In [1]:
import logging
from pathlib import Path
import shutil

import pandas as pd
import pyprojroot
import vak

In [2]:
results_root = pyprojroot.here() / 'results'

Use error .csv files to get results dirs

In [3]:
err_csvs = sorted(results_root.rglob('err*csv'))
err_csvs = [
    err_csv
    for err_csv in err_csvs
    if 'Bengalese_Finches' in str(err_csv)
]

In [4]:
these_expt_dirs = [
    'filter_num',
    'filter_size',
    'hidden_size',
    'learncurve',
    'window_size',
]

In [5]:
err_csvs = [
    err_csv
    for err_csv in err_csvs
    if any([expt_dir in str(err_csv) for expt_dir in these_expt_dirs])
]           

In [6]:
results_dirs = []
for err_csv in err_csvs:
    df = pd.read_csv(err_csv)
    results_dirs.extend(
        df['results_dir'].unique().tolist()
    )

Now get spectrogram directories from configs copies to results dirs.  
And find the unique set of spectrogram directories.

In [7]:
results_dir_paths = []

for results_dir in results_dirs:
    # need to fix path for window_size_352, it's different for some reason
    if not results_dir.startswith('results') and results_dir.startswith(
        '/home/art/Documents/repos/coding/birdsong/tweetynet/'
    ):
        results_dir = results_dir.replace('/home/art/Documents/repos/coding/birdsong/tweetynet/', '')

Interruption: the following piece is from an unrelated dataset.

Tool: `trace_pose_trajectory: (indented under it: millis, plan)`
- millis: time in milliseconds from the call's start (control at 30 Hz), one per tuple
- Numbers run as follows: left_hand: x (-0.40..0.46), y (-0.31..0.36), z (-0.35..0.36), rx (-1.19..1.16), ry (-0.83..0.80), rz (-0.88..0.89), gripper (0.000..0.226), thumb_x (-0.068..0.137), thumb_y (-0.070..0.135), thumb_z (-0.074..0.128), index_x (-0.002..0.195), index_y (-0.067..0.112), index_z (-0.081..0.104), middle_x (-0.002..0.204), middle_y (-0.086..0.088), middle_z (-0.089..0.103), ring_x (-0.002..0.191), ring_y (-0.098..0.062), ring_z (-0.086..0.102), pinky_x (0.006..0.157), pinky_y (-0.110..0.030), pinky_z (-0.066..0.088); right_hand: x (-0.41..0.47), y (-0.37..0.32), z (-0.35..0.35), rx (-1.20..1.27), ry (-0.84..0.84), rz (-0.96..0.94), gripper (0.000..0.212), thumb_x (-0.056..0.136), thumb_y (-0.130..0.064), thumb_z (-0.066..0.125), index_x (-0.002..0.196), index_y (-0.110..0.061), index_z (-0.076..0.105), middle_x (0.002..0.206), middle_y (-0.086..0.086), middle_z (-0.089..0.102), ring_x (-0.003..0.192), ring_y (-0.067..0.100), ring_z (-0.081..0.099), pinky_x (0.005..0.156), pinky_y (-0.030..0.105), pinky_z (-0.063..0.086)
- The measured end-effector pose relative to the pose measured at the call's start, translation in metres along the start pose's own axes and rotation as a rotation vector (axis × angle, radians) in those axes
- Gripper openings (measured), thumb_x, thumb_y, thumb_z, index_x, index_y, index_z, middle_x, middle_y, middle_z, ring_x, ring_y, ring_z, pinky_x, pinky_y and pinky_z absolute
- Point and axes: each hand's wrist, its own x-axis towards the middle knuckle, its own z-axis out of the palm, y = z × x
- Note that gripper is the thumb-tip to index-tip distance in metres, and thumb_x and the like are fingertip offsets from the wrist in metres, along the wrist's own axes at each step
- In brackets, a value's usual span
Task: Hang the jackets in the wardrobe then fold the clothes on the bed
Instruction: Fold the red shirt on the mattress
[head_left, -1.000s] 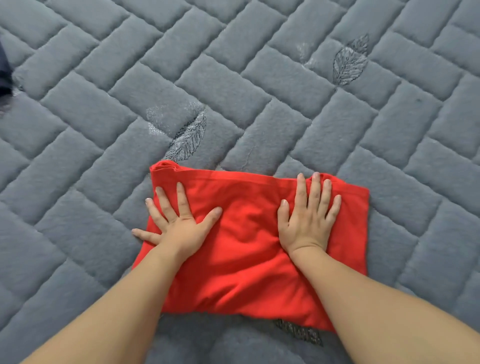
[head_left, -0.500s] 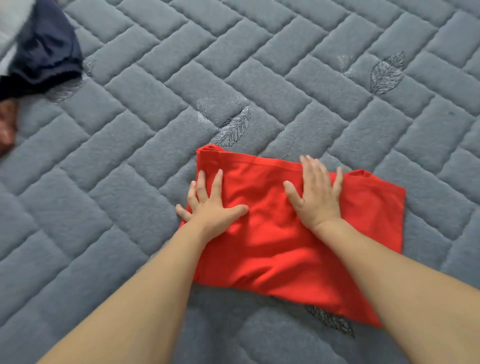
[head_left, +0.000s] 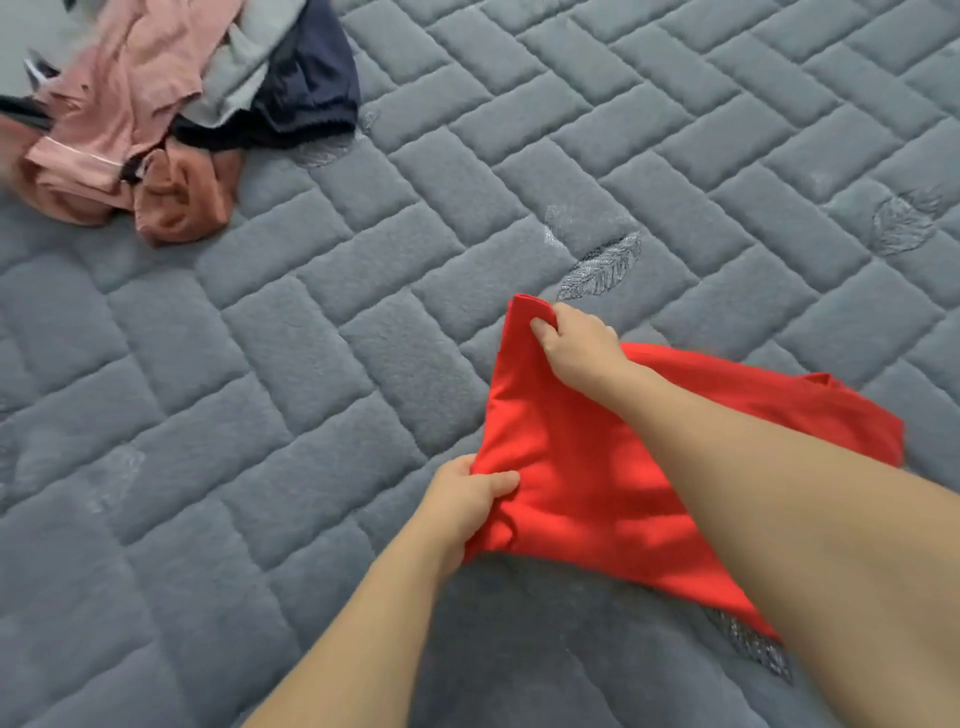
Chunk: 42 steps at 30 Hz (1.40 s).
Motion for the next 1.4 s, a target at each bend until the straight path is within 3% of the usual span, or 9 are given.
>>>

    results_dir_path = pyprojroot.here() / results_dir
    # print(f'exists: {results_dir_path.exists()} -- {results_dir}')
    results_dir_paths.append(results_dir_path)

In [8]:
cd /home/art/Documents/repos/coding/birdsong/tweetynet/article

/home/art/Documents/repos/coding/birdsong/tweetynet/article


In [9]:
spect_generated_dirs = []

for results_dir_path in results_dir_paths:
    config_path = sorted(results_dir_path.glob('*.toml'))
    assert len(config_path) == 1
    config_path = config_path[0]

    config = vak.config.parse.from_toml_path(config_path)
    data_csv_path = config.learncurve.csv_path

    data_df = pd.read_csv(data_csv_path)

    spect_path_parents = [Path(spect_path).parent
                          for spect_path in data_df['spect_path'].values]
    spect_path_parents = set(spect_path_parents)
    spect_generated_dirs.extend(list(spect_path_parents))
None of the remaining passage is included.